=== TASK GOAL ===
Using the data below, return all lines in which "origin" appears.

=== DATASET EXTRACT ===
Content starts
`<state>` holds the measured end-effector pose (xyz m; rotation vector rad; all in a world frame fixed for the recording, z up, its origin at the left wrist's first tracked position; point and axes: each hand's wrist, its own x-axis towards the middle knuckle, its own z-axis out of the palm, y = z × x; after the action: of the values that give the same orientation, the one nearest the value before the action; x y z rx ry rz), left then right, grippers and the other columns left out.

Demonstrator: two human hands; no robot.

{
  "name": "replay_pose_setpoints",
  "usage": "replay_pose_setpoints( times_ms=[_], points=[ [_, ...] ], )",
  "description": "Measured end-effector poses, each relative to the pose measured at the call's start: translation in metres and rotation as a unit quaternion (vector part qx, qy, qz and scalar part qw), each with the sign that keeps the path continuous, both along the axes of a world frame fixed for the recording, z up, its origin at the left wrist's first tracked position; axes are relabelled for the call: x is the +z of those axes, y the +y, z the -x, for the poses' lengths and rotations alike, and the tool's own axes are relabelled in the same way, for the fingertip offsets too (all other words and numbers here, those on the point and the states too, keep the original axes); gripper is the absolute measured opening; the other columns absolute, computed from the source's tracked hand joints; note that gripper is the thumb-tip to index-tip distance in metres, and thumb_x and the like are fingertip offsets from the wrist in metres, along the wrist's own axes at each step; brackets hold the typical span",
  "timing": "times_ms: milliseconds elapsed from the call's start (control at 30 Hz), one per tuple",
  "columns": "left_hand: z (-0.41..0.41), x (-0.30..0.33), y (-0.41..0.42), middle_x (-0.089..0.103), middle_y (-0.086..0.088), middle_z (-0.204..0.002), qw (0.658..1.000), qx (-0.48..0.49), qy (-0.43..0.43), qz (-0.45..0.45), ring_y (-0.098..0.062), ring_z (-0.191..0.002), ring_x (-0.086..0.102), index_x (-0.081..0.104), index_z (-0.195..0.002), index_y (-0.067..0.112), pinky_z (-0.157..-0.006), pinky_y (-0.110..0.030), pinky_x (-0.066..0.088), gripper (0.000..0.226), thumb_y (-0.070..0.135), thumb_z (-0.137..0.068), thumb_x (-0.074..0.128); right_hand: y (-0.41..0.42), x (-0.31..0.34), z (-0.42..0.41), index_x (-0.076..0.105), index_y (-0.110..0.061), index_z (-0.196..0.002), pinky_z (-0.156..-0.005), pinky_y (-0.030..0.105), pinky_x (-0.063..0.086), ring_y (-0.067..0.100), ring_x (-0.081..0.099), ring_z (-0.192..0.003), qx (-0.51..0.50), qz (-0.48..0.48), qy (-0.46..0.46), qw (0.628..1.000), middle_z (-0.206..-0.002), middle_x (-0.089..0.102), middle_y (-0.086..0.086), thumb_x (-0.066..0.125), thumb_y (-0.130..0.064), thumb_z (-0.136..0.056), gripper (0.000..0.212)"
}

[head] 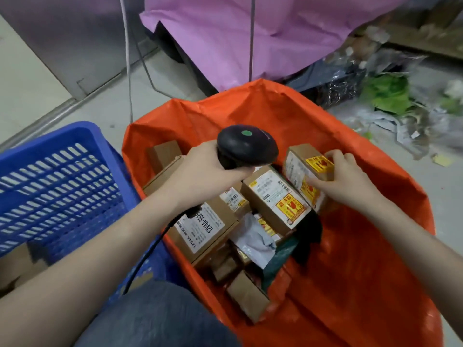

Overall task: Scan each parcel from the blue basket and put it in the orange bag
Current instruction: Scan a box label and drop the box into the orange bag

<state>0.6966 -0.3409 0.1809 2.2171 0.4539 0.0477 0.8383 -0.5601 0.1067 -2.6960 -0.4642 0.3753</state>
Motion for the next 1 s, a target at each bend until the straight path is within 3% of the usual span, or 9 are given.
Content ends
=== SOLVED EXERCISE ===
`<state>` holds the measured end-effector pose (xyz m; rotation vector rad; all in a world frame fixed for the recording, z up, its origin at the left wrist's first tracked position; point and axes: each hand's wrist, its own x-axis towards the middle knuckle, its own z-axis out of the palm, y = z × x; after the action: of the values that give the same orientation, the one nearest the value before the action; x y z rx ry rz), left then right, grippers and the other columns left out.
  "description": "Measured end-effector poses, each relative to the pose measured at the call's start: translation in metres and rotation as a unit quaternion (vector part qx, qy, qz and scalar part qw), each with the sign that keeps the path continuous, both along the axes of a world frame fixed for the recording, z up, its origin at the left wrist's first tracked position; axes are relabelled for the call: x is the +z of those axes, y the +y, z the -x, for the poses' lengths and rotations alike, and the tool's own axes are relabelled in the same way, for the fingertip offsets too (all other words and numbers here, those on the point and the states too, keep the original axes); gripper is the absolute measured opening; the other columns absolute, computed from the source's tracked hand joints; note that gripper is the thumb-tip to index-tip distance in metres, and thumb_x and the like are fingertip offsets from the wrist in metres, along the wrist's own axes at each step; brackets hold the typical span",

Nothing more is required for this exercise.